Your choice of wheels is limited to two general categories: factory-made and hand-made. Factory-made wheels are much cheaper, but are more prone to problems because the spokes aren’t individually set and the materials tend to be of a lower quality in mass produced lines. A hand-made wheel, from a reputable builder, will give you a wheel with good all-round tensioning of the spokes and the opportunity to select wheel components to meet your specific needs and budget.

Anatomy of the Wheel – Jane’s hand-made wheel with Mavic rim, DT spokes, XTR hub, and Schwalbe Dureme tyre

Rim – you will be looking for a rim with a higher number of spoke holes. When looking at rims they will often be described as “32h” or “36h” etc. This number relates to the number of spoke holes in the rim. The more holes the merrier as more spokes make for a stronger wheel, which is exactly what you want. The rim will also be the braking surface if you choose to go with caliper or V-brakes.

Spokes – robust spokes are important. Spokes need to be correctly tensioned to reduce the likelihood that they or the rim will break. The most common thing to break on a wheel is the spokes. Unless you want to bend the rim, you shouldn’t ride your bike with a broken spoke, making them a more important piece of equipment than you might have first thought.

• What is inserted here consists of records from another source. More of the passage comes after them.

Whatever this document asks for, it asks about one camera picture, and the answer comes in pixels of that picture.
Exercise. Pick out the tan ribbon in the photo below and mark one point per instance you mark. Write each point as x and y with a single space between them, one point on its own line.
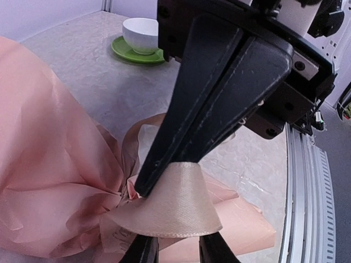
182 204

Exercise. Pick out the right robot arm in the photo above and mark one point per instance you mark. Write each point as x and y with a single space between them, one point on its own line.
315 19

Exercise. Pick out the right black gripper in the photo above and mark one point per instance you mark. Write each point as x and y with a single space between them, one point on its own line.
238 62

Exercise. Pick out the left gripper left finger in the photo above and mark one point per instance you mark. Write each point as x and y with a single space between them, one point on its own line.
144 249

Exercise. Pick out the pink wrapping paper sheet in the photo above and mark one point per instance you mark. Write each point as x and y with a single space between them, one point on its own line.
61 172

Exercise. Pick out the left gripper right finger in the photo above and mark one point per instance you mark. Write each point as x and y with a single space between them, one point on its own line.
214 249

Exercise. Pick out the right aluminium frame post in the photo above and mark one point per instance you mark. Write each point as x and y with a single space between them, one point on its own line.
107 6

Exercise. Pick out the white ceramic bowl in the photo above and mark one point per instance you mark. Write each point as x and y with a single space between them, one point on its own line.
141 34

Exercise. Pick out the front aluminium rail base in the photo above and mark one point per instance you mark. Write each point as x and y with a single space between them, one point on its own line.
309 233

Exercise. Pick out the green plate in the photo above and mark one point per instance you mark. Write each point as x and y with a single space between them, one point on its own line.
123 50

Hub – each time your wheel turns, the bearings and other parts of the hub are at work. When selecting a hub you need to consider the quality of the bearings, whether the unit is properly sealed against dust and grit which will cause damage to the bearings, and if you want to be able to service the hub yourself on the road. If you want to be able to pull the hub apart to regrease or replace bearings, you will need one that comes apart and you’ll need the right tools for the job. The hub will also house the disc should you decide to go with disc brakes over caliper or V-brakes.

Wheel size

This is essentially a personal preference, but consideration should be given to the availability of replacement wheels and tyres in less developed countries or remote areas if you plan to tour there.

Wheel sizes (generalised standards):

  • 700c wheels are standard on road bikes
  • 26″ wheels are standard on mountain bikes
  • 20″ wheels are the standard on BMX bikes
  • 29″ wheels are a new addition for mountain and cyclocross bikes


While the availability of tubes and touring tyres for 700c wheels is improving, there are still reports of cyclists not being able to source spares in less developed countries. The 26″ wheel is in more common use in less developed countries, meaning that spare tubes and tyres should be more readily available

Consider where you would like to tour on your bike, over it’s whole lifetime, and let that inform your decision about what size wheels to install.


  • Wheel size will impact on frame selection, as the frame will be made to accomodate the wheels and braking system (as per hub selection).
  • The rim and hub setup of your wheels must be compatible with the braking system you select (ie. disc or rim brakes).
  • Tyre and wheel size affect the ability to install mudguards, make sure you have enough clearance between the frame and the tyre.